Friday, November 6, 2009

Researching Steamboats on the Ohio River


The past few months I have become very interested in steamboating on the Ohio River. I like looking at pictures of steamboats, reading about them and learning about the types of cargo they carried. Steamboating was big business in this area. Evansville, which is practically next door to where I live, was the home base for a number of steamboats back when steamboats were a major source of transportation.

If you are familiar with Jefferson’s Nephews: A Frontier Tragedy by Boynton Merrill, Jr., you will recall that the steamboat New Orleans was launched in March 1811 at Pittsburgh. It is stated in Jefferson’s Nephews that the steamboat had “some features of a sailing craft … was painted the improbable color of sky blue. These odd features, along with her paddle wheel and belching smoke stack, guaranteed that she was the most curious if not the most frightening apparition that had ever come down the Ohio.” You can imagine how suspicious people were of this new mode of transportation.

It wasn’t long, though, before steamboats were common, going up and down the Ohio, carrying cargo and passengers to larger cities, where they disembarked to visit friends, do business or to simply enjoy some leisure time. The steamboat opened up the world to those living in rural areas.

I am fascinated by the number of men in Livingston County, Kentucky who worked on the steamboats as pilots, clerks or general laborers. I had heard people say “I can’t find anything on my ancestor. He worked on the river and there is no information on him.” Don’t believe it. There is some information online, but I have found my best sources to be newspaper items in the Evansville newspaper. Titled “River Intelligence,” the daily paper, the Evansville Journal, began reporting the activities of steamboats as far back as the late 1840s. Willard Library in Evansville has three published volumes of abstracts of “River Intelligence” ending in 1875. After 1875, you need to search the Journal for information. Not only is there information on the activities of the steamboats, but also the crews, marriages and deaths of family members, and the types of cargo carried by the steamboats.

I thought all cities of any size on the river that had a newspaper might have newspaper information on steamboats.

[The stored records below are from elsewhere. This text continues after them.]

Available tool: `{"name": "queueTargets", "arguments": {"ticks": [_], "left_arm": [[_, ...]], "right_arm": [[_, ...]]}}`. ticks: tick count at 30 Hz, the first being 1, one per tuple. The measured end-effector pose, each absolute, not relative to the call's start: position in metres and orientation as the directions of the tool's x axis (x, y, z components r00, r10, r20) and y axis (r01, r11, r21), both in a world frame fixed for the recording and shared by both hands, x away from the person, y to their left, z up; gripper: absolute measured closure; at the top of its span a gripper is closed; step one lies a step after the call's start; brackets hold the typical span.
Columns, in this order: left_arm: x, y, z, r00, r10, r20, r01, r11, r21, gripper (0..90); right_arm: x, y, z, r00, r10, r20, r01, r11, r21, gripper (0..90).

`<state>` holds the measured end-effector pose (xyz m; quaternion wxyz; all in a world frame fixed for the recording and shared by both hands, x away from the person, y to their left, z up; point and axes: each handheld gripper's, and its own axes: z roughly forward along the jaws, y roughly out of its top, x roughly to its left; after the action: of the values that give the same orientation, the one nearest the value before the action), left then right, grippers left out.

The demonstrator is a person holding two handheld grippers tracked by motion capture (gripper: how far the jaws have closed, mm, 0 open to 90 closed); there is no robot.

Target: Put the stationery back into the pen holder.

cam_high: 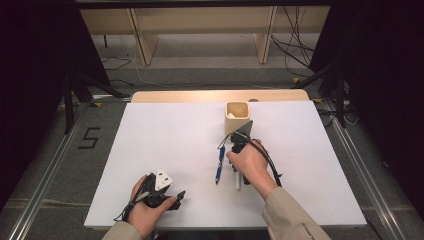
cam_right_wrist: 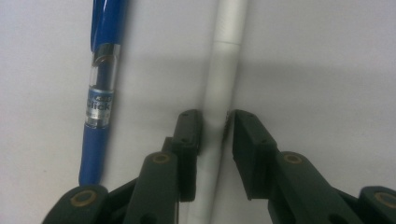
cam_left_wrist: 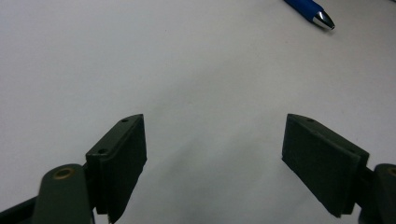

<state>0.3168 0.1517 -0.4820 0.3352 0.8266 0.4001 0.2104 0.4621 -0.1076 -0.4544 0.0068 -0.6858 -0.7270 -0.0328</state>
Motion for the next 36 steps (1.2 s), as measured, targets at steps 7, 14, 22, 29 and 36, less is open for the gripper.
{"name": "queueTargets", "arguments": {"ticks": [7,14,22,29,36], "left_arm": [[0.3171,0.1520,-0.4815,0.594,0.800,0.084,0.519,-0.461,0.719,21.9],[0.3172,0.1523,-0.4815,0.594,0.800,0.084,0.517,-0.459,0.722,21.8],[0.3172,0.1522,-0.4813,0.594,0.800,0.085,0.516,-0.460,0.722,21.8],[0.3174,0.1523,-0.4815,0.594,0.800,0.085,0.517,-0.461,0.721,21.8],[0.3174,0.1522,-0.4816,0.594,0.800,0.085,0.518,-0.460,0.721,21.8]], "right_arm": [[0.4624,-0.1054,-0.4546,-0.053,0.998,0.040,0.998,0.051,0.032,75.1],[0.4633,-0.1047,-0.4544,-0.048,0.999,0.023,0.999,0.048,0.022,78.4],[0.4639,-0.1044,-0.4542,-0.038,0.999,0.025,0.999,0.037,0.017,78.7],[0.4644,-0.1056,-0.4542,-0.058,0.998,0.029,0.998,0.058,0.014,78.9],[0.4639,-0.1061,-0.4522,-0.073,0.996,0.046,0.997,0.072,0.028,78.9]]}}
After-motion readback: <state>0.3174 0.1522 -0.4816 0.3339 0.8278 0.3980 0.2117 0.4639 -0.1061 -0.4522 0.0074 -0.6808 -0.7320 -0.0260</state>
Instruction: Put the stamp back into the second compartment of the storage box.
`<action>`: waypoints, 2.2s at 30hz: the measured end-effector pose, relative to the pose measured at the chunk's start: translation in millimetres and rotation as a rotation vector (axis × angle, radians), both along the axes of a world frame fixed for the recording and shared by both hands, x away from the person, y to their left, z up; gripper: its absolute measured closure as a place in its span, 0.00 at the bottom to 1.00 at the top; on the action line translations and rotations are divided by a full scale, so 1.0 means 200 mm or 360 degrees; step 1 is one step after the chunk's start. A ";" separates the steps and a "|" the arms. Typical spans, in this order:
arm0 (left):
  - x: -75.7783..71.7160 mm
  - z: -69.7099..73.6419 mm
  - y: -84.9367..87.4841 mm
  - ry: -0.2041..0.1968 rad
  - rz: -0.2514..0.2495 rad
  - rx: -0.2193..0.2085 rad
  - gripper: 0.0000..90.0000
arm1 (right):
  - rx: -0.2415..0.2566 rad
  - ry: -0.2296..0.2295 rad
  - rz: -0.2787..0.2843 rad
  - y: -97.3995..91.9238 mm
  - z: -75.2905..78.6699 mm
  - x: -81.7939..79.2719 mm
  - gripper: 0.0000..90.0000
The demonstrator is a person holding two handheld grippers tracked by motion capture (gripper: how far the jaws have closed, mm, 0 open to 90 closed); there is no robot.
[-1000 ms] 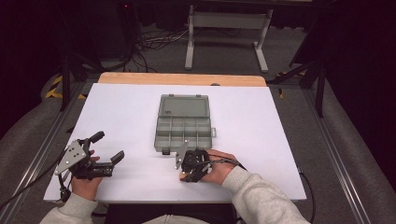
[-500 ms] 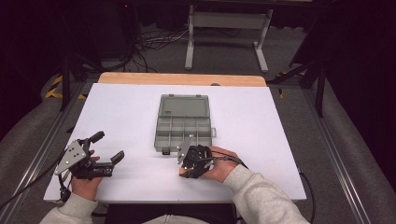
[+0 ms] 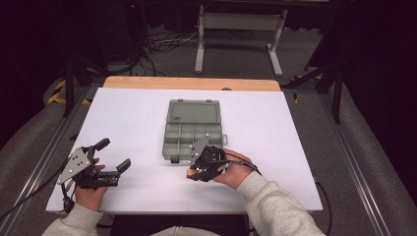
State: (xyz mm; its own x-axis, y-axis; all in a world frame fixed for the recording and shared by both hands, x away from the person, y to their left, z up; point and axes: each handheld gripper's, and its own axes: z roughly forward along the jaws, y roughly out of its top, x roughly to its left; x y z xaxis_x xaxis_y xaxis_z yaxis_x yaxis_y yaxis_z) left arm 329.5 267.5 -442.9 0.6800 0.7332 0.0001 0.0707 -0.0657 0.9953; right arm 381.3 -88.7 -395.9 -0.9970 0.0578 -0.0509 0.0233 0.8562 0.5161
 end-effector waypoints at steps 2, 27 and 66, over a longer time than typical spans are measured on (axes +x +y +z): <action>0.00 0.00 0.00 -0.0004 -0.0001 -0.0003 0.00 | 0.0032 -0.0013 -0.0023 -0.01 0.02 0.00 0.73; 0.00 0.00 0.00 -0.0005 -0.0004 -0.0006 0.00 | 0.0378 -0.0137 -0.0258 -0.08 0.11 0.05 0.73; 0.00 0.00 0.01 0.0024 -0.0001 -0.0037 0.00 | 0.0433 -0.0196 -0.0535 -0.01 0.17 0.31 0.73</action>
State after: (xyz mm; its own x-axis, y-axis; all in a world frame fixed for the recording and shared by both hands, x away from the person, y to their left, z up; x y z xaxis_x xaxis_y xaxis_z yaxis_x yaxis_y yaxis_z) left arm 330.2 269.5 -442.1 0.6804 0.7323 -0.0271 0.0855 -0.0426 0.9954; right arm 444.0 -91.2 -362.4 -0.9079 0.4054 -0.1061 0.2014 0.6442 0.7379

The Paducah, Kentucky newspaper had a similar column on river news, but it was not as extensive as in the Evansville Journal. The Henderson, Kentucky newspapers carried very little steamboat news, unless it dealt with a disaster. I suspect the Louisville and Cincinnati newspapers did carry a lot of river news.

The other really great source of information is Way’s Packet Directory, 1848 – 1994, compiled by Frederick Way Jr. I bought my copy through Amazon.com, but your local bookstore might be able to special order it for you or your local library might have a copy. The book is arranged in alphabetical order by name of the steamboat, contains the date and place it was built, years in operation and what happened to end its career. For example, the John L. Lowry was built in Cave in Rock, Ill. 1909, the size of its engines and boilers was listed, states that the owner was Capt. John L. Lowry and the boat ran between Evansville and Paducah. It burned at Hamletsburg, Ill, opposite Smithland, Kentucky in June 1911.

Another entry states that the John L. Lowry was rebuilt in Evansville in 1913, sank in a storm in 1919 and returned to activity in a different capacity the next year.

Willard Library has some photographs of steamboats, and you will find some on steamboat.org, but the best place is the Inland Rivers Library in the Rare Books and Special Collections Department of the Public Library of Cincinnati and Hamilton County, Cincinnati, Ohio. This is the largest collection of river books and photos.

3 comments:

LisaTV said...

Thanks for the posts. I have been researching the Freeman, Fleetwood, Scott and related families of Western KY. I am a direct descendant of Aaron and Judith Fleetwood Freeman through their daughter, Jersey, and s-i-l, Nutter Scott.

gloria said...

Do you have links to the Paducah newspapers for researching steamboat tragedies? Or the Evansville Journal? Thanks.

Brenda Joyce Jerome said...

I use Chronicling America at http://chroniclingamerica.loc.gov/search/pages/ for early Paducah newspapers, but read the Evansville Journal on microfilm at Willard Library in Evansville. The Journal is not online for free. Some subscription sites may include the Journal - I'm not sure.